**** Stored data

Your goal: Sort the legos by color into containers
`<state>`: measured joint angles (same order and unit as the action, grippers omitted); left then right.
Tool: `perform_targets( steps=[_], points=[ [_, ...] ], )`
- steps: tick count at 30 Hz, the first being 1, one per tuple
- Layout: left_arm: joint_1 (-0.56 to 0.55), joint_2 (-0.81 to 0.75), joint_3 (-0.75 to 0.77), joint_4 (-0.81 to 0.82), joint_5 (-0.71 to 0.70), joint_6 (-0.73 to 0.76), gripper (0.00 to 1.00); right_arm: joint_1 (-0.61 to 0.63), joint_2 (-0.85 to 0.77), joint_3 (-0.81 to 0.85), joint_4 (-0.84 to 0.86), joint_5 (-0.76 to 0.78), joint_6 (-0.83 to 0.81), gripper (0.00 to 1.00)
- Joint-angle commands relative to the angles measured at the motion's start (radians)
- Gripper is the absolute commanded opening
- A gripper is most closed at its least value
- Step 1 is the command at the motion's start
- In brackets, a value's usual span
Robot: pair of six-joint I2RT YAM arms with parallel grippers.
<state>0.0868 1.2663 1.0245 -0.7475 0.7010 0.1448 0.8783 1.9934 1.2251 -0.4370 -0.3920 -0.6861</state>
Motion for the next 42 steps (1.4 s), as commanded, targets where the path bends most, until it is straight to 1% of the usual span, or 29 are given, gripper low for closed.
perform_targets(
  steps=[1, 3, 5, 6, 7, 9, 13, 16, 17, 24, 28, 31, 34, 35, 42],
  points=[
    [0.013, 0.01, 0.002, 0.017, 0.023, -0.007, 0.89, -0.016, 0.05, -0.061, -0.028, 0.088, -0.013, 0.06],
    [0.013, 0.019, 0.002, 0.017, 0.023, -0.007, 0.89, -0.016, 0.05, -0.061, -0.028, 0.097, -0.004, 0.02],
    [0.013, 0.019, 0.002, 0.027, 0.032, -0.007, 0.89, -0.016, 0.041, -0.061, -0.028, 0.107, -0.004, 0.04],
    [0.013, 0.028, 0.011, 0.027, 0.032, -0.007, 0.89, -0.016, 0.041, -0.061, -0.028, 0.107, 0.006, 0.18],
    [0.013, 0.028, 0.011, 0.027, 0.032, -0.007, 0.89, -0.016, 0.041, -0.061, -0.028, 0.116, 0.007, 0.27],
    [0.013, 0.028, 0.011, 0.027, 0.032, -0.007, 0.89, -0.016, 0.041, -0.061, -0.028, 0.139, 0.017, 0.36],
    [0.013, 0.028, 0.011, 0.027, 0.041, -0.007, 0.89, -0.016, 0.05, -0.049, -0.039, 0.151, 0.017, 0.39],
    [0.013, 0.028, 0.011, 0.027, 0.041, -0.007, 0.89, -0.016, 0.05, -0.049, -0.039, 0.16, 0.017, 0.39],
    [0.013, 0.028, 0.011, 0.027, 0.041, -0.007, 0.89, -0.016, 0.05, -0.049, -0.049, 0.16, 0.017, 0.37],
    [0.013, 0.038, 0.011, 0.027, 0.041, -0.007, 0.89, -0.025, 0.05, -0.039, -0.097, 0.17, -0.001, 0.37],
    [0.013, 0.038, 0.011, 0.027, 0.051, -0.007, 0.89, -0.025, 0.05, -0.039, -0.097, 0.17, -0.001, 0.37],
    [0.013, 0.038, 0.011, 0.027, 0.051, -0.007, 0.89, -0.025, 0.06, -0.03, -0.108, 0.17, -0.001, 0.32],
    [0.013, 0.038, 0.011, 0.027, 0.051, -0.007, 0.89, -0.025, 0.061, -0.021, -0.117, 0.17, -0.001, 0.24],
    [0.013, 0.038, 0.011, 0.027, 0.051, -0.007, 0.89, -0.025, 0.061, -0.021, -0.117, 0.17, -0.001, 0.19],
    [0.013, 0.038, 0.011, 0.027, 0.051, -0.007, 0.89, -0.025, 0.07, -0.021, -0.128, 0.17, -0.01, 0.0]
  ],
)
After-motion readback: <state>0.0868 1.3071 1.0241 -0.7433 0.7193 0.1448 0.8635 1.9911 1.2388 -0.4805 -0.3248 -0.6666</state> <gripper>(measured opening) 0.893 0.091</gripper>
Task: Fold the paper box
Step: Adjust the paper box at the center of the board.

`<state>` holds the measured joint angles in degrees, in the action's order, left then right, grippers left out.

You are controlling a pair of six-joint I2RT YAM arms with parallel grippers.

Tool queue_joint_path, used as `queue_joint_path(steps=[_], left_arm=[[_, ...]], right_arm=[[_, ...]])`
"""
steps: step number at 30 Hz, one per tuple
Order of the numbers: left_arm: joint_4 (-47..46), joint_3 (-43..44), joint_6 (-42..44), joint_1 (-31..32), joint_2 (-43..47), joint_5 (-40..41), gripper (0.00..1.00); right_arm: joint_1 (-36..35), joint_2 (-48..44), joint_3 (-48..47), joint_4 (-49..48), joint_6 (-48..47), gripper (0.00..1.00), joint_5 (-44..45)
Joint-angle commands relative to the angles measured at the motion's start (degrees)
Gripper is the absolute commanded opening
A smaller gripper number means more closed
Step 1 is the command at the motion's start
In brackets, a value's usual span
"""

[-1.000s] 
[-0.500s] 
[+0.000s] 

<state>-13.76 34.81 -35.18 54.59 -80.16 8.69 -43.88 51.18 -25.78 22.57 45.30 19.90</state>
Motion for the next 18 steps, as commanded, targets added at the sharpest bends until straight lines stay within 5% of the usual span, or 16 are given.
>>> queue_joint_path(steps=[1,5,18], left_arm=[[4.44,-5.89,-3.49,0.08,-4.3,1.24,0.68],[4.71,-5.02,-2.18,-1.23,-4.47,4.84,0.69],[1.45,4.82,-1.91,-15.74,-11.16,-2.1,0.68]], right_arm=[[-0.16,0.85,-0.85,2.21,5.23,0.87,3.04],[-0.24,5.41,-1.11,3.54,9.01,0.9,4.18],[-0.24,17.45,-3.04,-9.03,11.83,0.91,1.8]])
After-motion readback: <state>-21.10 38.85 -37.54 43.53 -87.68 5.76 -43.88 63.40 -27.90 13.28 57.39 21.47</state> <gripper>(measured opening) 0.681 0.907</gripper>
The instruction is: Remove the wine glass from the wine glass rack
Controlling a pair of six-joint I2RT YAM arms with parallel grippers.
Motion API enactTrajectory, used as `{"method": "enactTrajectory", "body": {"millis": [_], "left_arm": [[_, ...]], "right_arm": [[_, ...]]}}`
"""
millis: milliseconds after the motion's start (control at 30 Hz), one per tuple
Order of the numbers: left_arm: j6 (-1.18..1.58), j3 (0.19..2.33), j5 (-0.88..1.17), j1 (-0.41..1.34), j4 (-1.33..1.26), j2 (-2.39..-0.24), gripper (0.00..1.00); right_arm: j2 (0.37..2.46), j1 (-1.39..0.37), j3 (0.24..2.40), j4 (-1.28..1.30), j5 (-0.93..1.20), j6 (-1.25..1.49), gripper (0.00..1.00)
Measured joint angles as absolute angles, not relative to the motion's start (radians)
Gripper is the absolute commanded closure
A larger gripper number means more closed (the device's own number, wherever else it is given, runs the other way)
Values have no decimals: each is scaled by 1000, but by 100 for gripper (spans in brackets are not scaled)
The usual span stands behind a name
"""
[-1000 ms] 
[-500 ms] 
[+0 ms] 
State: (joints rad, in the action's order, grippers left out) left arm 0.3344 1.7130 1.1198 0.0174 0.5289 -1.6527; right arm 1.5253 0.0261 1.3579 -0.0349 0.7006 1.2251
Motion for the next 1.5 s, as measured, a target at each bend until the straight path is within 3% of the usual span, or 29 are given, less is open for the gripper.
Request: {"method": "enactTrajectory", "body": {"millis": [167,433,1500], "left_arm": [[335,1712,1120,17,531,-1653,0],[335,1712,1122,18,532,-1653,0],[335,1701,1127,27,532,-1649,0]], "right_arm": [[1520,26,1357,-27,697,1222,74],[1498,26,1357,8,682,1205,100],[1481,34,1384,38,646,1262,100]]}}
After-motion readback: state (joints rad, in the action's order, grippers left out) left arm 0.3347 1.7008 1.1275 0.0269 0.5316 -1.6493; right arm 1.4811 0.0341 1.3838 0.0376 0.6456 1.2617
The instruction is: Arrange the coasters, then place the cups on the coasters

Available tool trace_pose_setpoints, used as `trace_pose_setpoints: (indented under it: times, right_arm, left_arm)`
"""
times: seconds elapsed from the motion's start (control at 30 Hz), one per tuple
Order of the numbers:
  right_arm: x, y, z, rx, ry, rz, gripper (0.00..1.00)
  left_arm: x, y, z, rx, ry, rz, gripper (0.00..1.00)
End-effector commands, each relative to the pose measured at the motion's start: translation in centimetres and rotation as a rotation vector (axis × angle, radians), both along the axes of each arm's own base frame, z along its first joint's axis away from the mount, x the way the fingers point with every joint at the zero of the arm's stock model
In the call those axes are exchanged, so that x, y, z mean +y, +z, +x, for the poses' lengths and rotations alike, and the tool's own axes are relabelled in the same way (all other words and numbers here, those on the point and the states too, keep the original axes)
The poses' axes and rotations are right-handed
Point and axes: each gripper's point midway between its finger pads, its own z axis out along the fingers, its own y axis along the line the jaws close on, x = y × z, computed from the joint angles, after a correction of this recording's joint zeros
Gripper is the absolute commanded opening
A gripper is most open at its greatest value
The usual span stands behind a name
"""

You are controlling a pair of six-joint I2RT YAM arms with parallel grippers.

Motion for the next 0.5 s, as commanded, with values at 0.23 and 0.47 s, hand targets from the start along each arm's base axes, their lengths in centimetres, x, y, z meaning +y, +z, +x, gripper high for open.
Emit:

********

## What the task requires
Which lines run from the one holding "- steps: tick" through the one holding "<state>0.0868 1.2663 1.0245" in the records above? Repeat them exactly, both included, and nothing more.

## Task answer
- steps: tick count at 30 Hz, the first being 1, one per tuple
- Layout: left_arm: joint_1 (-0.56 to 0.55), joint_2 (-0.81 to 0.75), joint_3 (-0.75 to 0.77), joint_4 (-0.81 to 0.82), joint_5 (-0.71 to 0.70), joint_6 (-0.73 to 0.76), gripper (0.00 to 1.00); right_arm: joint_1 (-0.61 to 0.63), joint_2 (-0.85 to 0.77), joint_3 (-0.81 to 0.85), joint_4 (-0.84 to 0.86), joint_5 (-0.76 to 0.78), joint_6 (-0.83 to 0.81), gripper (0.00 to 1.00)
- Joint-angle commands relative to the angles measured at the motion's start (radians)
- Gripper is the absolute commanded opening
- A gripper is most closed at its least value
- Step 1 is the command at the motion's start
- In brackets, a value's usual span
Robot: pair of six-joint I2RT YAM arms with parallel grippers.
<state>0.0868 1.2663 1.0245 -0.7475 0.7010 0.1448 0.8783 1.9934 1.2251 -0.4370 -0.3920 -0.6861</state>

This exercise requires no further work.